With gasoline peaking at $4 a gallon, electricity prices climbing and heating costs looming, it's not surprising that the presidential hopefuls are scrambling to tout their formulas for driving down the pain of high energy prices.
The surprise is that the proposals are so badly considered, inadequate and unimaginative. And that they differ so little from partisan orthodoxy.
Start with Democrat Barack Obama's signature proposal, a $1,000 per-family rebate financed by a tax on oil company profits.
As satisfying as such financial vengeance might be, experience proves that windfall profits taxes don't work and have magnificently disruptive effects on the marketplace.
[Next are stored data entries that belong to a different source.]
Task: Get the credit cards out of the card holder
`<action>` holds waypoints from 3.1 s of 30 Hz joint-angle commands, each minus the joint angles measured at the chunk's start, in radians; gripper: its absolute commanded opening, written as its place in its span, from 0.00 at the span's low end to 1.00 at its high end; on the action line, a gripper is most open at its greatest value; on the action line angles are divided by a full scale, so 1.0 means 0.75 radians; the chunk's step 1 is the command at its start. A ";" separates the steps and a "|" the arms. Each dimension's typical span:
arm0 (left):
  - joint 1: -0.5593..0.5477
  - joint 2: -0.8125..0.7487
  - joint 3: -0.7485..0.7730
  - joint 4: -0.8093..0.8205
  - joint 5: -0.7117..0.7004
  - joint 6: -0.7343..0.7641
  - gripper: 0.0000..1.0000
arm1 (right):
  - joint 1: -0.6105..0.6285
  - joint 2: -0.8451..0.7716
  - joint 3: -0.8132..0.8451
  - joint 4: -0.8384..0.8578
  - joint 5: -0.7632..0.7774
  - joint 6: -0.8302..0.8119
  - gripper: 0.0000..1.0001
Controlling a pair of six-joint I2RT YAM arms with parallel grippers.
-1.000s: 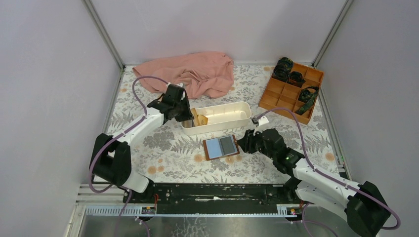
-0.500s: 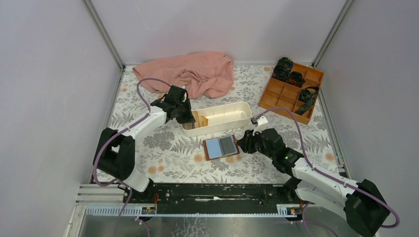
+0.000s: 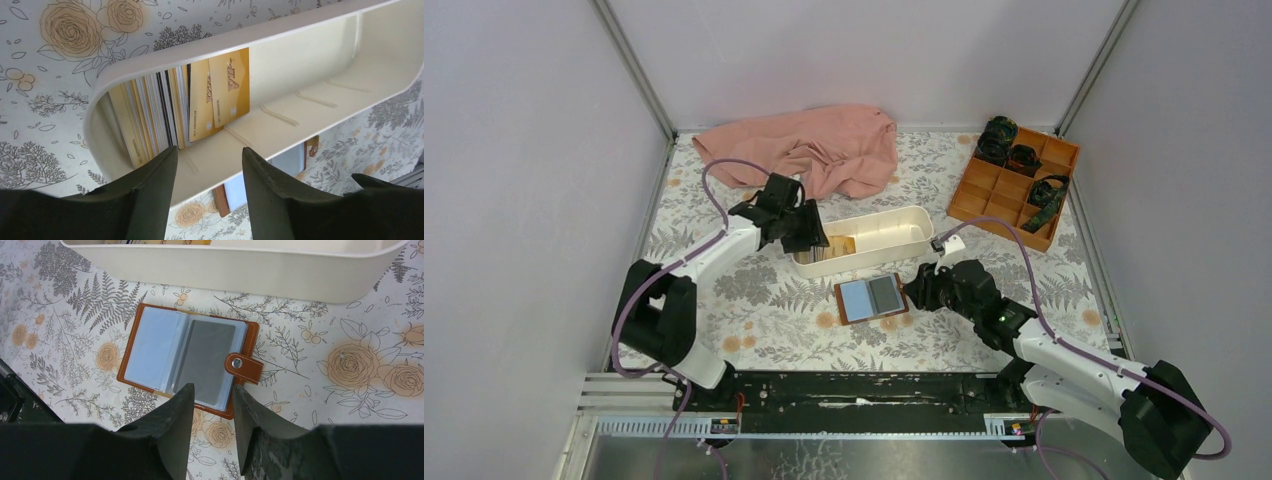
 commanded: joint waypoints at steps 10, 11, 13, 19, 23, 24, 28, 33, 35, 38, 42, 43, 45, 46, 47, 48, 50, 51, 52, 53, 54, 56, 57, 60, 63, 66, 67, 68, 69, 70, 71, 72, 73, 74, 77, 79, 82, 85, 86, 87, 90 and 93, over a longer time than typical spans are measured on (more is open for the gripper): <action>-0.232 -0.461 -0.146 0.285 -0.180 0.056 0.56 | -0.006 0.116 0.063 0.091 -0.075 -0.045 0.39; -0.293 -0.469 -0.170 0.336 -0.183 0.064 0.52 | -0.006 0.153 0.079 0.078 -0.086 -0.042 0.38; -0.415 -0.471 -0.228 0.438 -0.208 0.068 0.42 | -0.007 0.205 0.095 0.073 -0.095 -0.021 0.31; -0.524 -0.366 -0.428 0.714 -0.134 -0.056 0.00 | -0.007 0.219 0.079 0.101 -0.027 0.038 0.00; -0.534 -0.328 -0.568 0.843 -0.168 -0.043 0.00 | -0.007 0.254 0.095 0.104 -0.046 0.053 0.09; -0.535 -0.321 -0.587 0.836 -0.194 -0.015 0.00 | -0.007 0.271 0.100 0.112 -0.060 0.055 0.16; -0.534 -0.293 -0.627 0.775 -0.271 0.053 0.00 | -0.005 0.363 0.122 0.133 -0.135 0.057 0.32; -0.534 -0.227 -0.665 0.787 -0.283 0.057 0.00 | -0.007 0.458 0.128 0.174 -0.137 0.060 0.33; -0.534 -0.190 -0.675 0.802 -0.292 0.039 0.00 | -0.008 0.495 0.142 0.179 -0.148 0.064 0.33; -0.534 -0.122 -0.676 0.808 -0.315 0.026 0.00 | -0.007 0.539 0.145 0.206 -0.172 0.080 0.32; -0.534 -0.032 -0.655 0.801 -0.330 0.025 0.00 | -0.007 0.580 0.156 0.210 -0.179 0.083 0.31; -0.534 -0.014 -0.651 0.809 -0.324 0.022 0.00 | -0.007 0.585 0.158 0.208 -0.178 0.082 0.31; -0.534 0.011 -0.645 0.817 -0.315 0.019 0.00 | -0.007 0.588 0.161 0.205 -0.180 0.082 0.31; -0.534 0.022 -0.640 0.817 -0.311 0.018 0.00 | -0.007 0.588 0.162 0.204 -0.183 0.080 0.31; -0.535 0.033 -0.634 0.817 -0.310 0.018 0.00 | -0.008 0.585 0.161 0.206 -0.186 0.081 0.31; -0.534 0.040 -0.632 0.818 -0.308 0.018 0.00 | -0.007 0.581 0.162 0.208 -0.190 0.082 0.31; -0.535 0.048 -0.627 0.815 -0.304 0.018 0.00 | -0.007 0.571 0.162 0.213 -0.200 0.083 0.30; -0.535 0.049 -0.626 0.817 -0.302 0.018 0.00 | -0.007 0.570 0.163 0.218 -0.207 0.083 0.30; -0.535 0.051 -0.626 0.816 -0.301 0.018 0.00 | -0.006 0.568 0.163 0.226 -0.213 0.085 0.29; -0.534 0.049 -0.626 0.815 -0.299 0.018 0.00 | -0.007 0.569 0.163 0.236 -0.225 0.087 0.29; -0.534 0.050 -0.626 0.814 -0.297 0.018 0.00 | -0.007 0.572 0.163 0.259 -0.248 0.095 0.29; -0.534 0.051 -0.628 0.812 -0.293 0.018 0.00 | -0.006 0.579 0.166 0.295 -0.283 0.112 0.29; -0.535 0.050 -0.629 0.814 -0.293 0.018 0.00 | -0.007 0.582 0.168 0.311 -0.297 0.120 0.28; -0.537 0.048 -0.633 0.811 -0.292 0.018 0.00 | -0.007 0.572 0.177 0.338 -0.311 0.136 0.28; -0.535 0.048 -0.636 0.809 -0.290 0.018 0.00 | -0.007 0.545 0.196 0.324 -0.312 0.130 0.28; -0.536 0.052 -0.633 0.810 -0.287 0.018 0.00 | -0.006 0.531 0.212 0.316 -0.327 0.127 0.28; -0.537 0.053 -0.633 0.810 -0.286 0.019 0.00 | -0.006 0.528 0.218 0.311 -0.335 0.126 0.28; -0.536 0.057 -0.630 0.811 -0.285 0.018 0.00 | -0.005 0.525 0.224 0.307 -0.342 0.126 0.28; -0.536 0.060 -0.630 0.811 -0.286 0.020 0.00 | -0.006 0.522 0.228 0.307 -0.348 0.126 0.28; -0.536 0.062 -0.629 0.811 -0.285 0.020 0.00 | -0.007 0.517 0.230 0.306 -0.351 0.129 0.28; -0.536 0.064 -0.629 0.811 -0.286 0.020 0.00 | -0.006 0.513 0.233 0.305 -0.355 0.130 0.28; -0.536 0.066 -0.628 0.812 -0.283 0.020 0.00 | -0.006 0.511 0.236 0.305 -0.358 0.132 0.28; -0.536 0.066 -0.628 0.813 -0.283 0.020 0.00 | -0.006 0.509 0.238 0.304 -0.361 0.133 0.28; -0.536 0.067 -0.628 0.812 -0.281 0.020 0.00 | -0.005 0.507 0.240 0.304 -0.366 0.134 0.28; -0.539 0.072 -0.625 0.815 -0.278 0.020 0.00 | -0.004 0.515 0.242 0.313 -0.379 0.144 0.28; -0.539 0.070 -0.623 0.816 -0.275 0.022 0.00 | -0.004 0.525 0.237 0.332 -0.395 0.154 0.29; -0.542 0.071 -0.622 0.815 -0.275 0.022 0.00 | -0.004 0.541 0.236 0.361 -0.424 0.177 0.29; -0.543 0.069 -0.624 0.814 -0.275 0.022 0.00 | 0.000 0.559 0.250 0.377 -0.483 0.191 0.32; -0.544 0.071 -0.625 0.814 -0.275 0.022 0.00 | 0.007 0.564 0.264 0.365 -0.492 0.186 0.33; -0.544 0.070 -0.626 0.814 -0.275 0.020 0.00 | 0.016 0.565 0.274 0.351 -0.493 0.173 0.34; -0.545 0.070 -0.624 0.814 -0.274 0.020 0.00 | 0.047 0.563 0.302 0.301 -0.474 0.147 0.38; -0.546 0.069 -0.624 0.815 -0.273 0.020 0.00 | 0.052 0.573 0.302 0.293 -0.471 0.143 0.44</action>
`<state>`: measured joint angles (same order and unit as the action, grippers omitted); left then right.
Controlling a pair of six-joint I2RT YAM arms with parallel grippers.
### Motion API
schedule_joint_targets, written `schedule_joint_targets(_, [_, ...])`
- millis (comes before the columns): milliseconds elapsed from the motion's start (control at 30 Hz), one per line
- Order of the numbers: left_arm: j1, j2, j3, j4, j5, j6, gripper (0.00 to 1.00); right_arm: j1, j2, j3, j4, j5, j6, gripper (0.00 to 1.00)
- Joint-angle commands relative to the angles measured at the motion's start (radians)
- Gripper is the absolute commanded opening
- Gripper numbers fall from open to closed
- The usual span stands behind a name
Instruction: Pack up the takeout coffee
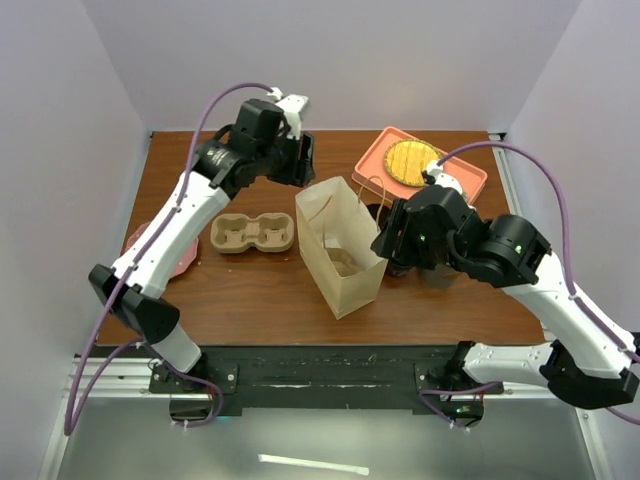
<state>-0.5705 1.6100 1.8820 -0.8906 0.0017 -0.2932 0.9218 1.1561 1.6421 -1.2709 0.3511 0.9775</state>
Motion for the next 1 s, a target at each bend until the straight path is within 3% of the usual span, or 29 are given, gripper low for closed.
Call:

Worse, Obama's new proposal - the very definition of pandering - puts him in the position of calling for a gigantic tax on an industry for which he voted huge tax breaks in 2005. Sen. John McCain, the GOP standard-bearer, voted against them.
Still, that vote doesn't immunize McCain from bad ideas. If his presidential energy policy push began in silliness - a widely derided gas tax-moratorium scheme - it has in some ways gotten worse with time.
He now embraces the nonsense that drilling off America's coast will materially affect petroleum supplies, a politically beguiling position that is beginning to attract attention from Obama, too. Offshore drilling as a solution to the current woes is a useful fiction during an election season, but nobody - including the current administration's Energy Department - mistakes it for fact.
A descent into the details of each man's proposals results in a mixed bag. Obama makes conservation a critical component of his plan. He's right, of course: Diligent conservation would do more to ease supply pressures more quickly than anything else America can do.
Predictably, then, McCain's operatives have derided the very idea - seizing on Obama's suggestion that Americans properly inflate their tires - as evidence that the Democrat doesn't understand the issue. In fact, Obama's position argues the opposite.
But Obama's embrace of a raid on the nation's 70 million-barrel strategic petroleum reserves, at a time when the problem is expensive gas, not scarce gas, misunderstands the purpose of the reserve. It's there to keep oil flowing if the worst happens, not to cushion pain at the pump.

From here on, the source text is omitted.